NIMH - National Institute of Mental Health

PROJECT SUMMARY Cognitive flexibility refers to our capacity to adjust our behavior in response to changes in the environment or in our own internal states. Psychiatric disorders often disrupt these cognitive functions, but little is known about the patterns of activity in the brain that underlie these capacities, impeding the development of effective treatments to target them. The overarching goal of this project is to more clearly elucidate the specific neural activity patterns supporting three examples of cognitive flexibility: switching between sets of rules that guide our behavior in a given situation, making correct decisions in new situations by drawing on past experiences, and learning to rapidly adjust a previously learned rule. In this project, I have developed a behavioral task which can engage each of these behaviors. I will use high- channel count electrophysiological methods to record activity from a brain circuit spanning the hippocampus, prefrontal cortex, and motor output regions while non-human primates perform this task. I will test the hypothesis that specific features of the patterns of activity in these brain regions support each type of cognitive flexibility described above.

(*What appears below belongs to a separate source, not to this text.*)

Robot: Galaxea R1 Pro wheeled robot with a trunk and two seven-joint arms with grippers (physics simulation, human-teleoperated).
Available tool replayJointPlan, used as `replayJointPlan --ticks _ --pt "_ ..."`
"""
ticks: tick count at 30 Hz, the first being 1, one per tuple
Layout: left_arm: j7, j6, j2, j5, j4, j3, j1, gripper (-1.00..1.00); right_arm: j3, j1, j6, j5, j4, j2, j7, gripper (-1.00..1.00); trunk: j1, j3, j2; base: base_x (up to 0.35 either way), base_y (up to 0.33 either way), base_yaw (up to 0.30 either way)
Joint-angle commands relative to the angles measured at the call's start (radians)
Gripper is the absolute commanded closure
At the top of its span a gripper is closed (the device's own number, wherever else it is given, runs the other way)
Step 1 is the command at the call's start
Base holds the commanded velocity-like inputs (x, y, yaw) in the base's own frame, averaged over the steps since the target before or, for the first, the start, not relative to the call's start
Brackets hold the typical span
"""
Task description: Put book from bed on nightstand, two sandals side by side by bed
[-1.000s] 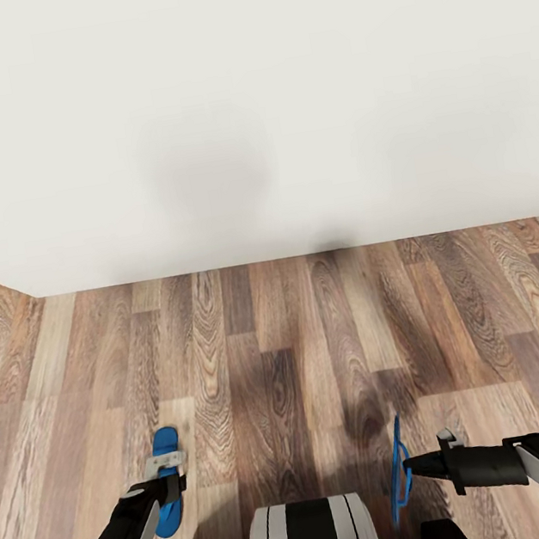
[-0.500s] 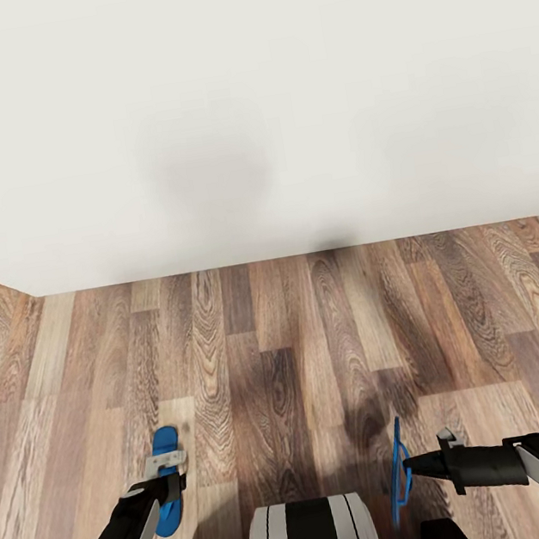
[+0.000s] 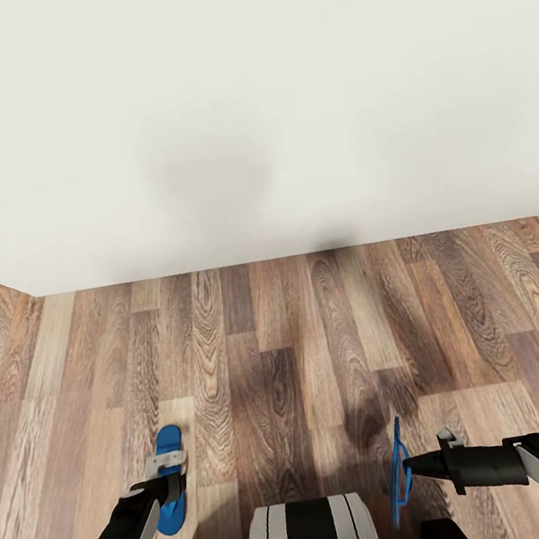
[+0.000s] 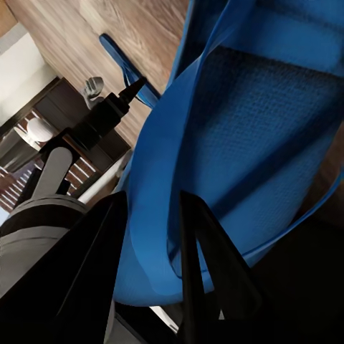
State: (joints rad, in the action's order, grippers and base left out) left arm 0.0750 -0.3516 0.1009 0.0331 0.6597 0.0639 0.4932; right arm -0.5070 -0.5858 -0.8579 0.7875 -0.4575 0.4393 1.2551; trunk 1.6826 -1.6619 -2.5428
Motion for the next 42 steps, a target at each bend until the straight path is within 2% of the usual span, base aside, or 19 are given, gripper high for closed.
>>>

The results of this project will contribute an important step towards developing more effective treatments for cognitive dysfunction by identifying the specific patterns of activity that support specific cognitive functions and behaviors. This project will provide the additional training I require to position myself to perform cutting-edge research on cognition as an independent investigator. Specifically, through this project I will learn to perform precisely anatomically-targeted, high-channel count electrophysiological recordings from multiple brain regions simultaneously in order to probe brain activity patterns relevant to behavior as they occur in real time, distributed across the brain. I will also develop the necessary expertise to analyze the activity of large populations of neurons in relation to complex behavior. This award is thus critical to attaining my long-term goal of running an independent research lab at an academic medical center, where I will operate a non-human primate electrophysiology lab studying the neural mechanisms of adaptive, flexible behaviors that are disrupted in psychiatric disorders.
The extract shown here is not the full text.